Poseída por los convocantes, alumbraría meses más tarde a la reencarnación del demonio. Sería la madre analfabeta del infierno hecho carne. Durante los meses que duró el embarazo fue vigilada constantemente, se la observaba hasta cuando se agachaba sobre la escudilla. Pasó el tiempo y los cielos anunciaron con rayos y truenos el advenimiento. Se la colocó sobre el altar, y se aguardó la aparición del padre invocado, que materializado lució su espléndida cornamenta.
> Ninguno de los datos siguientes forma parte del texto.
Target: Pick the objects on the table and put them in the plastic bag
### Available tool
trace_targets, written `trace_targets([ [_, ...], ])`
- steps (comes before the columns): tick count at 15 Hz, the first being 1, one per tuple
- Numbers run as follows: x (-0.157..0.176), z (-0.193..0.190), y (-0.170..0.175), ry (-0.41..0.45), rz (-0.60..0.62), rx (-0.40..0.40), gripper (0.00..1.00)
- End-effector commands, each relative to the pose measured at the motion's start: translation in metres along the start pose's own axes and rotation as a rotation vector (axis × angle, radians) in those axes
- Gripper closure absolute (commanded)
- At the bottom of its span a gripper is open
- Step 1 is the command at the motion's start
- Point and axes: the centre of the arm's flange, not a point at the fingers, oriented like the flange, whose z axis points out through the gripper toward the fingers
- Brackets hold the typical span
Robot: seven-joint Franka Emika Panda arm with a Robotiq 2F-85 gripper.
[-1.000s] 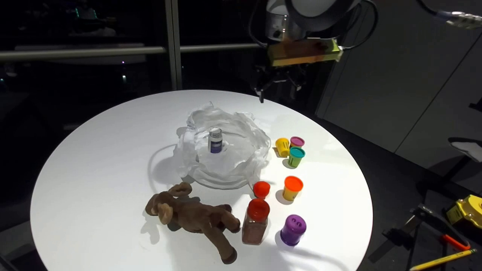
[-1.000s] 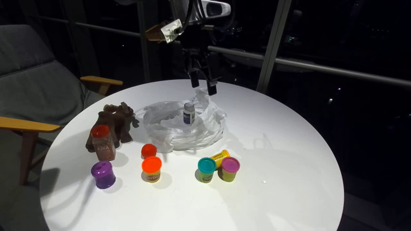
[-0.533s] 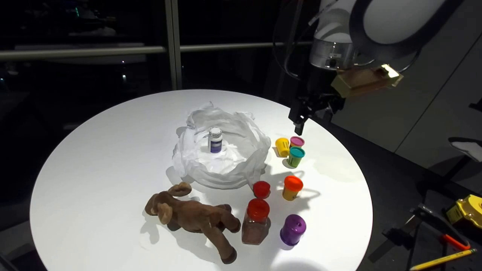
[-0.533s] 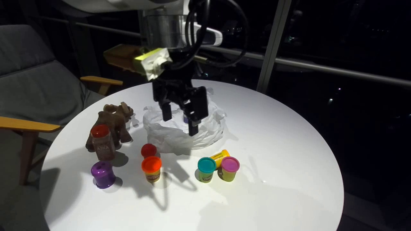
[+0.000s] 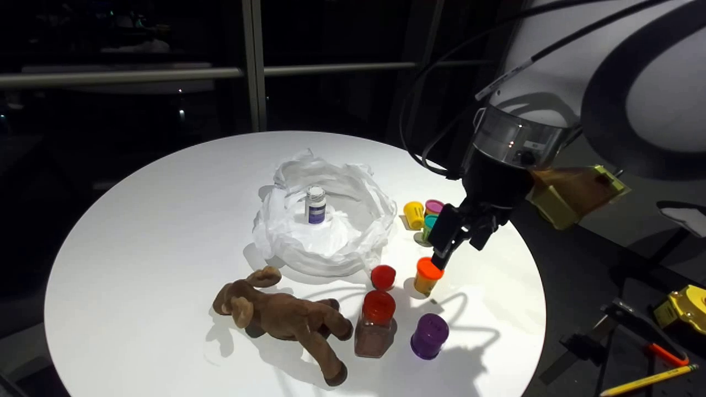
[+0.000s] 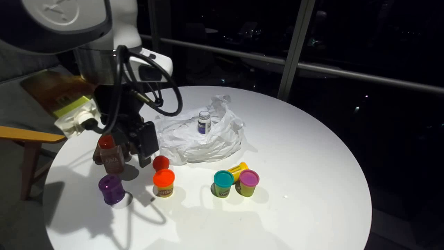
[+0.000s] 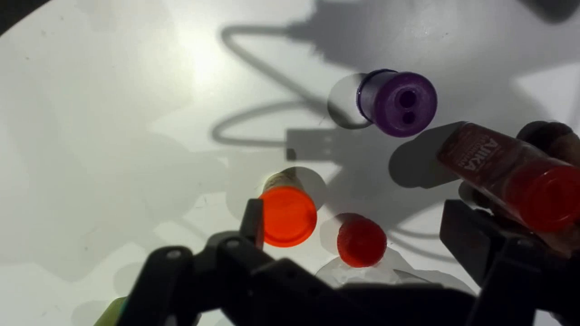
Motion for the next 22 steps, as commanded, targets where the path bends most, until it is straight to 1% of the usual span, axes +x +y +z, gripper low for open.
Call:
trace_targets([
  [1,-0.017,0.017,-0.009,0.090,-0.045,-0.006,0.00],
  [5,-0.014,0.031,-0.011,0.106,-0.069,-0.015,0.00],
  [9,0.002,0.048,-0.003,0.102,-0.037,-0.043,0.00],
  [11,0.014,0.059,0.001,0.086,-0.011,-0.065,0.00],
  [17,0.034,0.089,0.001,0.059,0.003,-0.120,0.00],
  [20,0.044,0.101,0.003,0.063,0.020,-0.150,0.00],
  [21,0.047,0.102,0.004,0.066,0.029,-0.155,0.25],
  [22,0.051,0.103,0.006,0.071,0.037,-0.165,0.26],
])
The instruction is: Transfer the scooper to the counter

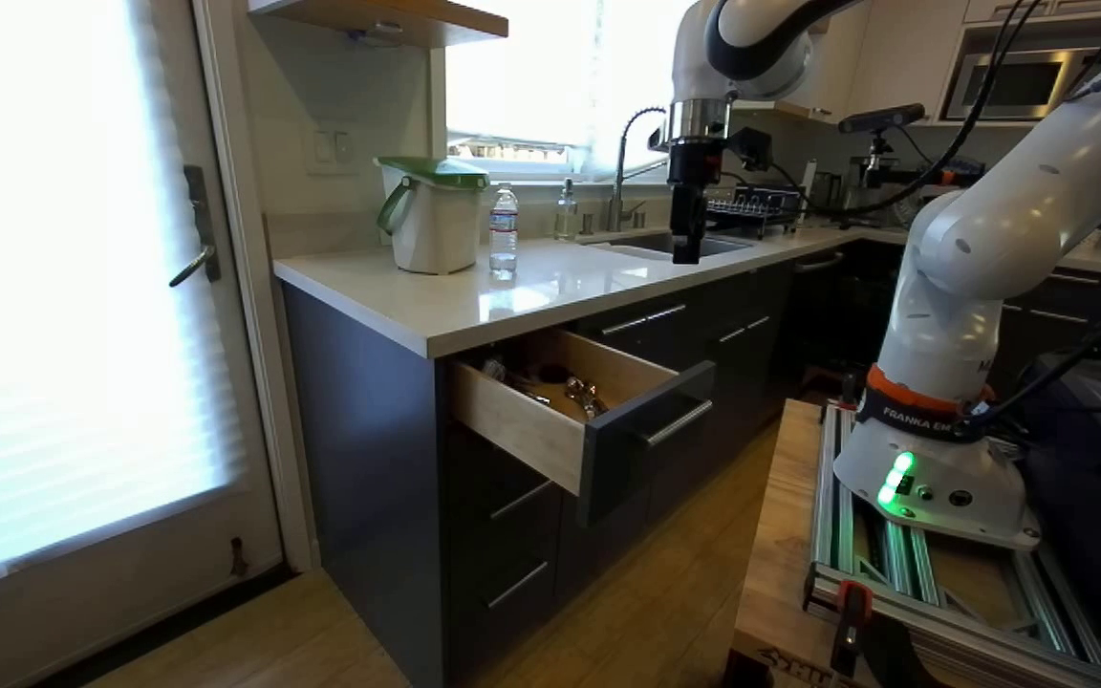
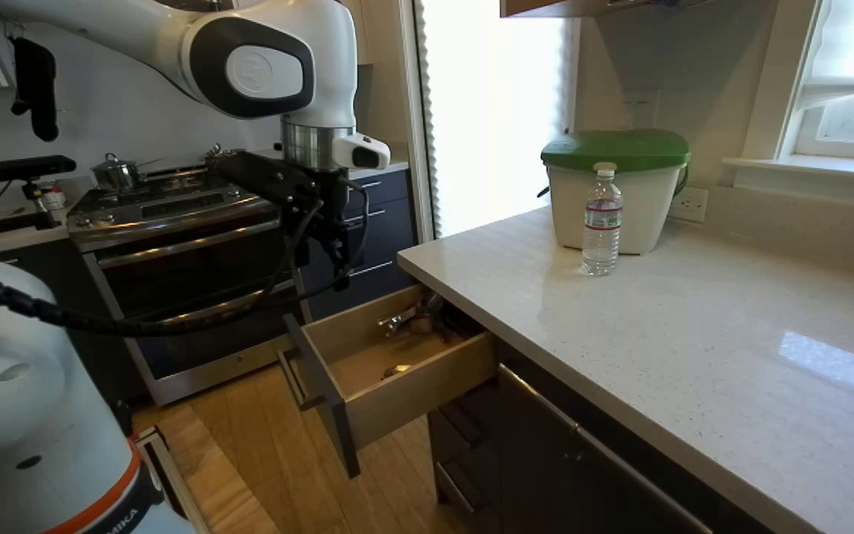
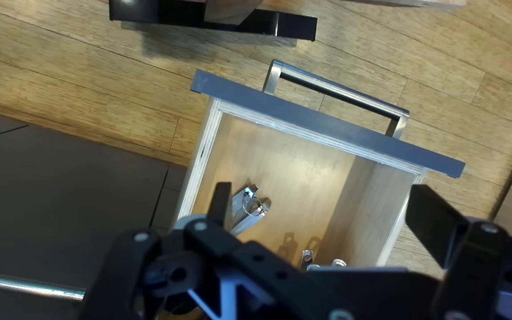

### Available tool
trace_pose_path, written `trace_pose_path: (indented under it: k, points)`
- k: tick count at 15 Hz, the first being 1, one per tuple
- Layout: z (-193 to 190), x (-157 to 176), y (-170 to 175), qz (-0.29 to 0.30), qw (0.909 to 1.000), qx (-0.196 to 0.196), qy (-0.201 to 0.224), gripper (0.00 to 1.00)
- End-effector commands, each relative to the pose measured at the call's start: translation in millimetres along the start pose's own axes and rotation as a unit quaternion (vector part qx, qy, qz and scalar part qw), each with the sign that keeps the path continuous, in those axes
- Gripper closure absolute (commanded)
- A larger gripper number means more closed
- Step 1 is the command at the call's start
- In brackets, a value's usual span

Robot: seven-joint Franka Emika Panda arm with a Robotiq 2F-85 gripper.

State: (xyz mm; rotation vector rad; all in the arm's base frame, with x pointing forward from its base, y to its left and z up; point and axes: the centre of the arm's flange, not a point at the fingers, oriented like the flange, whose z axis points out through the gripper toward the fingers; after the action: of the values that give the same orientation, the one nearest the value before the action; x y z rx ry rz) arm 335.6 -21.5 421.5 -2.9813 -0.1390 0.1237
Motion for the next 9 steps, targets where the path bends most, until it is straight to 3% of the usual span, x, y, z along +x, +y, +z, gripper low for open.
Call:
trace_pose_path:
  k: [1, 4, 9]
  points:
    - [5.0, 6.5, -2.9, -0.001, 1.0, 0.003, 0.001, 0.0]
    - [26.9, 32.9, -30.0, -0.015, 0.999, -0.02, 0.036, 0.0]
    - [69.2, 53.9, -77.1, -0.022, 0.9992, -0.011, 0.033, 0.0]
La otrora virgen no clamó, cerró sus ojos y con vehemencia hizo fuerzas mientras su abultado vientre crecía a la vista de todos. Una pequeña incisión ayudó a liberar al primogénito, de incipiente pero puntiagudas astas. Su rostro lucía una sonrisa malévola, parecida a la del Gran Cabrón que todo lo ve, su papá. Apartado de la madre se lo mostraron a Él para recibir su aprobación y ser bendecido. A la madre se le cerrarían los ojos para que no se alterara con la visión del engendro durante el tiempo de lactancia. Concluido este período, sería bautizado en el Mar Muerto e instruido en las viejas enseñanzas; pasados los años, el primogénito bramaría con solvencia a la masa condenada a servirle: la nueva generación de cabrones.